Here's the message, for your enjoyment...

Hash: SHA1

Dear Drs. Hudak and Peyton-Jones:

(Feel free to forward these comments to anyone you think would enjoy  

A couple of years ago I revived the dormant "Great Computer Language  
Shootout" website because I wanted to create an up-to-date comparison  
of language implementations to use as ammunition against my nay- 
saying coworkers over the state of the art in Computer Science.  Back  
in those days, I was mainly interested in the performance of  
Objective Caml and Lisp, but was also interested in a new (to me)  
language called Haskell .

Haskell had (and still has) a beautiful, mathematical notation that  
was very easy to read, but it was such a poor performer that I  
despaired of ever getting to use it for anything but simple test  
programs.  While it was conceptually satisfying, pragmatism seemed  
destined to keep it on the shelf for the foreseeable future.

I wanted to write to inform you how shocked I was to see the great  
advances in performance in the Glorious Haskell Compiler over the  
last year or so.  Of course, we have also benefited from some great  
contributions by the folks on the Haskell-Cafe mailing list.

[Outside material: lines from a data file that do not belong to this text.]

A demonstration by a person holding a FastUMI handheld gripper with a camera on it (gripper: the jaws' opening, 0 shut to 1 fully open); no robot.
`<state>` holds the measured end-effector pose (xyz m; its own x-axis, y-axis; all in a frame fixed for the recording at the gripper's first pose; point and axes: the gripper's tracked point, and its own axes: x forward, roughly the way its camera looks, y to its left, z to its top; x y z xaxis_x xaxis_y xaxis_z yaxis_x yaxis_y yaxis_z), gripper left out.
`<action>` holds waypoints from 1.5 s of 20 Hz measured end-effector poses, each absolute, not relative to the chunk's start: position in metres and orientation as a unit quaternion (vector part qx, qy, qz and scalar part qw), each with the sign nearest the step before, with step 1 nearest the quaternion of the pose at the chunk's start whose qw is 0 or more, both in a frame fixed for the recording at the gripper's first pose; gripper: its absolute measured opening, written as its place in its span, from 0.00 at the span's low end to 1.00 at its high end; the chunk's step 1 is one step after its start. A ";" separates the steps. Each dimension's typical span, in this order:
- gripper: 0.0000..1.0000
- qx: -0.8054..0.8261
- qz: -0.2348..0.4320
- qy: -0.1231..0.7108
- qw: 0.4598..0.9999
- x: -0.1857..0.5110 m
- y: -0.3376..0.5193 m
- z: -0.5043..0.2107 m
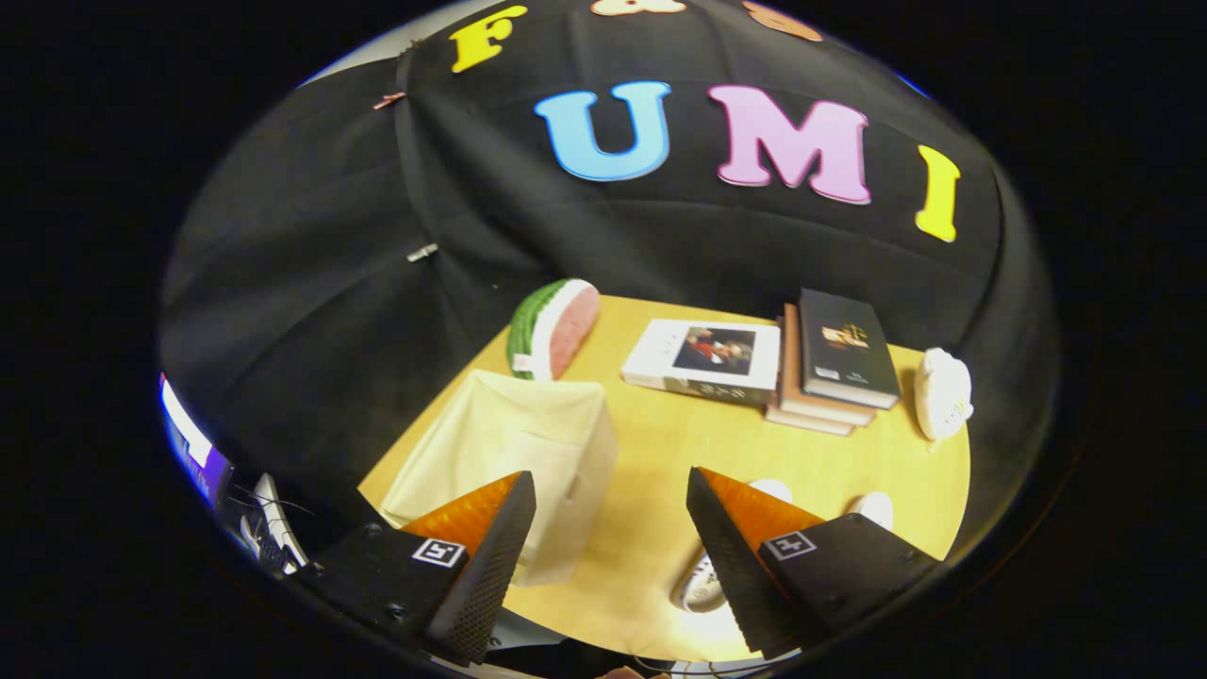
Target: Open the storage box then place both shoes into the box .Put the left shoe in first, then the right shoe, with the right side of both shoes facing outward in a uniform manner.
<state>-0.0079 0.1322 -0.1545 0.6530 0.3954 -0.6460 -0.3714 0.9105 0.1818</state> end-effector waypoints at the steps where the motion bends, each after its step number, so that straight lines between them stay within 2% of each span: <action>1: 0.98 0.013 0.196 0.371 0.907 -0.009 0.118 -0.168; 7: 0.99 -0.019 0.110 0.444 0.889 -0.024 0.026 -0.258; 12: 0.99 -0.014 0.076 0.498 0.864 -0.024 -0.012 -0.323; 22: 0.99 0.047 0.103 0.563 0.819 0.004 0.005 -0.402; 24: 0.94 0.089 0.115 0.575 0.805 0.004 0.015 -0.405; 25: 0.80 0.111 0.119 0.581 0.798 0.003 0.018 -0.406; 26: 0.73 0.140 0.128 0.586 0.788 0.002 0.026 -0.405; 27: 0.50 0.160 0.123 0.591 0.781 0.001 0.029 -0.404; 29: 0.27 0.168 0.120 0.591 0.780 0.003 0.029 -0.404; 30: 0.26 0.172 0.117 0.587 0.782 0.004 0.028 -0.403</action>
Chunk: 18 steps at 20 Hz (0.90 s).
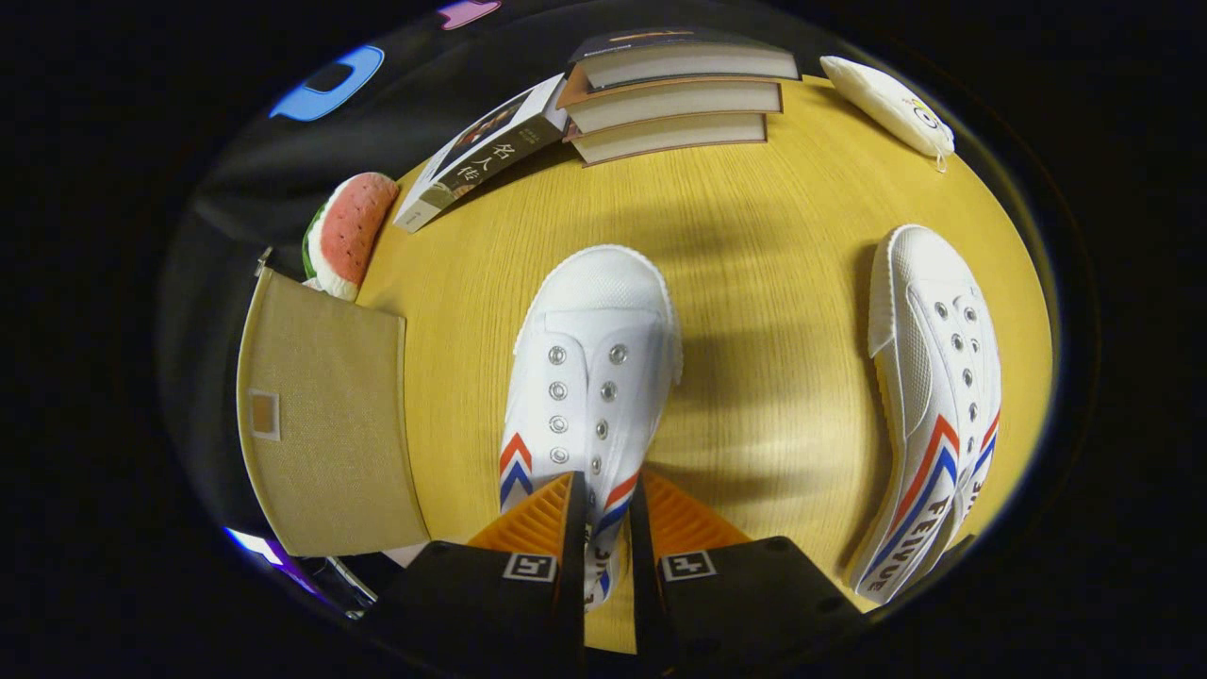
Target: Open the storage box then place both shoes into the box .Put the left shoe in first, then the right shoe, with the right side of both shoes facing outward in a uniform manner.
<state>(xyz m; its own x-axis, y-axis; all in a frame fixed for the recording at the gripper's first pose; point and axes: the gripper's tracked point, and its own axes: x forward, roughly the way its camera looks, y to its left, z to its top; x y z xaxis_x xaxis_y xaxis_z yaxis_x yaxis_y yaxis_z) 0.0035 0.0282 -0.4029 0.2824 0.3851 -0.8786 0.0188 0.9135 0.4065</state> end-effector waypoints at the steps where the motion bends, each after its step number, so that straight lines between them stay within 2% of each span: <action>1: 0.17 0.179 0.116 0.588 0.780 0.003 0.028 -0.402; 4: 0.07 0.226 0.110 0.588 0.769 0.003 0.026 -0.403; 13: 0.07 0.242 0.102 0.572 0.777 -0.008 0.031 -0.369; 18: 0.07 0.263 0.096 0.547 0.789 -0.011 0.032 -0.322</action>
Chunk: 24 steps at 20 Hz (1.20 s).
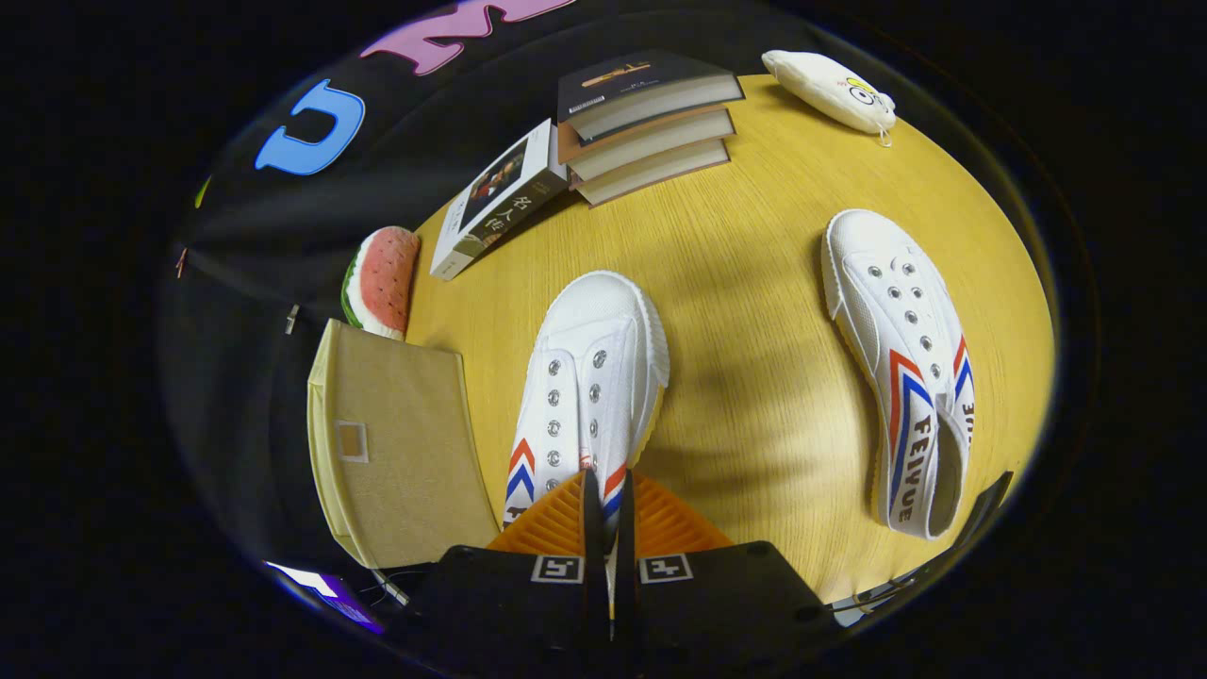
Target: Open the storage box then place both shoes into the box .Put the left shoe in first, then the right shoe, with the right side of both shoes facing outward in a uniform manner.
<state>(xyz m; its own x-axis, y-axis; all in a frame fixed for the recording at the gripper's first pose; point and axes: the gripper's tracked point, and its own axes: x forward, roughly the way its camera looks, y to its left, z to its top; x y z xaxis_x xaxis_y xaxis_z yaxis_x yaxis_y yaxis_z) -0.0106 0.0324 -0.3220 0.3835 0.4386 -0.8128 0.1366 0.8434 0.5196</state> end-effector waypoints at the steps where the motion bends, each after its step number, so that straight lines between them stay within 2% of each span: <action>1: 0.07 0.264 0.096 0.541 0.793 -0.011 0.034 -0.311; 14: 0.07 0.263 0.168 0.461 0.831 0.005 0.120 -0.157; 24: 0.07 0.246 0.241 0.481 0.806 -0.002 0.248 -0.136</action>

The thing I find most staggering about the compiler is that its quite  
brilliant at identifying wasted work.  Many of the original shootout  
test cases were written to test the performance of simple scripting  
languages, and had grown a set of hacks over the years to keep the  
run times large enough to measure as processor speeds improved and  
language implementations became more sophisticated.  In many cases,  
tests involved calculation or large values in loops, which would  
cause Perl and Python (and even C, Java, and C++) to chug merrily  
away burning cycles so that I could measure the timings in seconds,  
rather than microseconds.

Then along came GHC, which began achieving enormous wins over the  
other languages because the lazy nature of the evaluation threw out  
the unneeded calculations, handing over the final useful result  
without breaking a sweat.  Consequently, we had to revise many of the  
tests to force the programs to perform real work that could not be  
avoided, in some cases by forcing intermediate values to be printed  
in the solutions so we could be sure the work was actually being  
done.  With those changes, Haskell began to fall back in speed to  
more moderate levels.

However, in the last few releases of GHC (and the last several rounds  
of tweaks by the Haskellers on the Cafe list), GHC has risen to the  
top of the heap, approaching native C in performance overall.  What I  
find quite appealing about this is that the performance is consistent  
across platforms.  While Java's "HotSpot" compiler makes a good  
showing on Intel, my AMD test machine yields consistently worse  
results than the Pentium IV system.  However, GHC performs equally  
well on both systems, yielding a similar fractional performance  
against C in both cases[1,2].

I think this is great because it means that applications written in  
Haskell can be reasonably expected to yield good performance on all  
of the common x86 platforms without customizations.  Java and several  
other languages seem to yield varying performance, probably because  
of advanced optimizations available on the Intel platform that have  
been hand-coded into those systems.

At any rate, I just wanted to write a quick fan letter about Haskell,  
and let you know how impressed I am with its performance.  Looks like  
it's time for me to start taking a serious look at Haskell for some  
real-world problems at work now!

Best regards,

Brent Fulgham

[1]  "http://shootout.alioth.debian.org/gp4/benchmark.php? 
[2]  "http://shootout.alioth.debian.org/debian/benchmark.php?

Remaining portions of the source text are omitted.